▸ **Goal of the exercise**
From the first line of the material through the line that holds "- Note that", repeat each line exactly and skip any picture.

▸ **Provided material**
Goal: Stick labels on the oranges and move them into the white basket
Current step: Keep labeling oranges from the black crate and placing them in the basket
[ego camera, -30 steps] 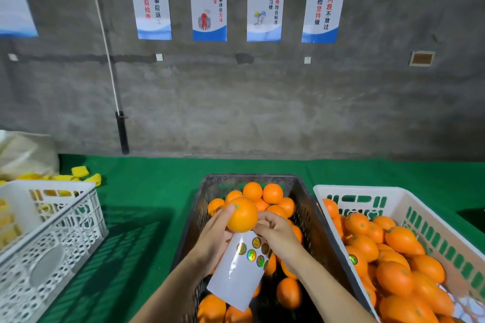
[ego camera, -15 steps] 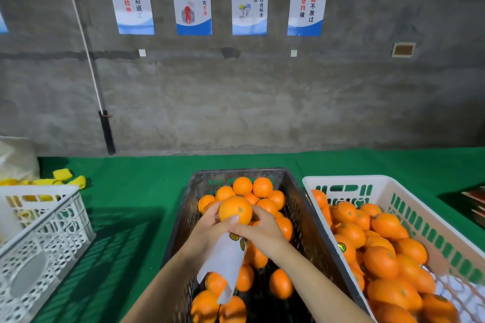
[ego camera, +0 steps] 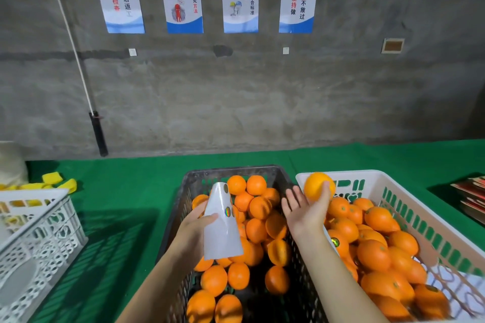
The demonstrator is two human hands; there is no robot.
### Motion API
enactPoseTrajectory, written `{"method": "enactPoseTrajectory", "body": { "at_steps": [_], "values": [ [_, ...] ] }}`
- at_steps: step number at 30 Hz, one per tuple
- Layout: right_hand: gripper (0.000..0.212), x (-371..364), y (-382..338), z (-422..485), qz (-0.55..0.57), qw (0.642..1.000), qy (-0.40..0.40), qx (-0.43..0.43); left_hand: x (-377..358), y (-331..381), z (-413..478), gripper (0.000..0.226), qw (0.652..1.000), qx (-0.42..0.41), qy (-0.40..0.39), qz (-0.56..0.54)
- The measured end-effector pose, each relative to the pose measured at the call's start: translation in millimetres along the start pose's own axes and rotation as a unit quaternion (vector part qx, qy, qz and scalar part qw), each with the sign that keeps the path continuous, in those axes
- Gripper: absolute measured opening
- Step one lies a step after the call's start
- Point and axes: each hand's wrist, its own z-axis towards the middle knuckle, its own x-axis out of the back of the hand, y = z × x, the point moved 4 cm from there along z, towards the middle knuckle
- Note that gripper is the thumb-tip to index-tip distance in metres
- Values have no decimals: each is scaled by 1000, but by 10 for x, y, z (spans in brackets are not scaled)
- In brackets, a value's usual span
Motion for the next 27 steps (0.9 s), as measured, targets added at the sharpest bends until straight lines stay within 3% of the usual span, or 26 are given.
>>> {"method": "enactPoseTrajectory", "body": {
  "at_steps": [4,7,9,11,13,15,17,19,21,27],
  "values": [
    [85,116,-134,40,86,994,65,-6,10,9,0,63,1000,0,26,-2],
    [96,112,-119,56,105,992,67,-9,0,5,17,63,998,5,43,-37],
    [90,78,-56,43,63,997,52,-6,-20,-1,11,63,996,15,36,-75],
    [62,21,61,-9,-97,994,39,19,-35,0,8,62,996,17,29,-83],
    [28,-69,157,-106,-322,940,12,116,-44,-7,17,65,997,11,27,-68],
    [10,-188,306,-244,-521,810,-100,252,-55,-27,31,67,998,2,33,-47],
    [18,-242,549,-373,-642,670,-221,299,-78,-38,30,62,999,-10,25,-37],
    [36,-230,724,-411,-696,587,-270,313,-93,-50,22,56,999,-21,9,-42],
    [44,-229,780,-422,-711,566,-273,314,-99,-57,6,56,999,-21,0,-43],
    [48,-200,741,-440,-700,595,-262,293,-87,-63,14,47,997,-1,66,29]
  ]
}}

▸ **Task result**
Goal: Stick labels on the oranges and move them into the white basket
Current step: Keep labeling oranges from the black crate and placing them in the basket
[ego camera, -30 steps] 
[ego camera, -15 steps] 
[ego camera, +0 steps] 
The demonstrator is two human hands; there is no robot.
### Motion API
enactPoseTrajectory, written `{"method": "enactPoseTrajectory", "body": { "at_steps": [_], "values": [ [_, ...] ] }}`
- at_steps: step number at 30 Hz, one per tuple
- Layout: right_hand: gripper (0.000..0.212), x (-371..364), y (-382..338), z (-422..485), qz (-0.55..0.57), qw (0.642..1.000), qy (-0.40..0.40), qx (-0.43..0.43); left_hand: x (-377..358), y (-331..381), z (-413..478), gripper (0.000..0.226), qw (0.652..1.000), qx (-0.42..0.41), qy (-0.40..0.39), qz (-0.56..0.54)
- The measured end-effector pose, each relative to the pose measured at the call's start: translation in millimetres along the start pose's own axes and rotation as a unit quaternion (vector part qx, qy, qz and scalar part qw), each with the sign that keeps the path continuous, in those axes
- Gripper: absolute measured opening
- Step one lies a step after the call's start
- Point and axes: each hand's wrist, its own z-axis towards the middle knuckle, its own x-axis out of the back of the hand, y = z × x, the point moved 4 cm from there along z, towards the middle knuckle
- Note that gripper is the thumb-tip to index-tip distance in metres

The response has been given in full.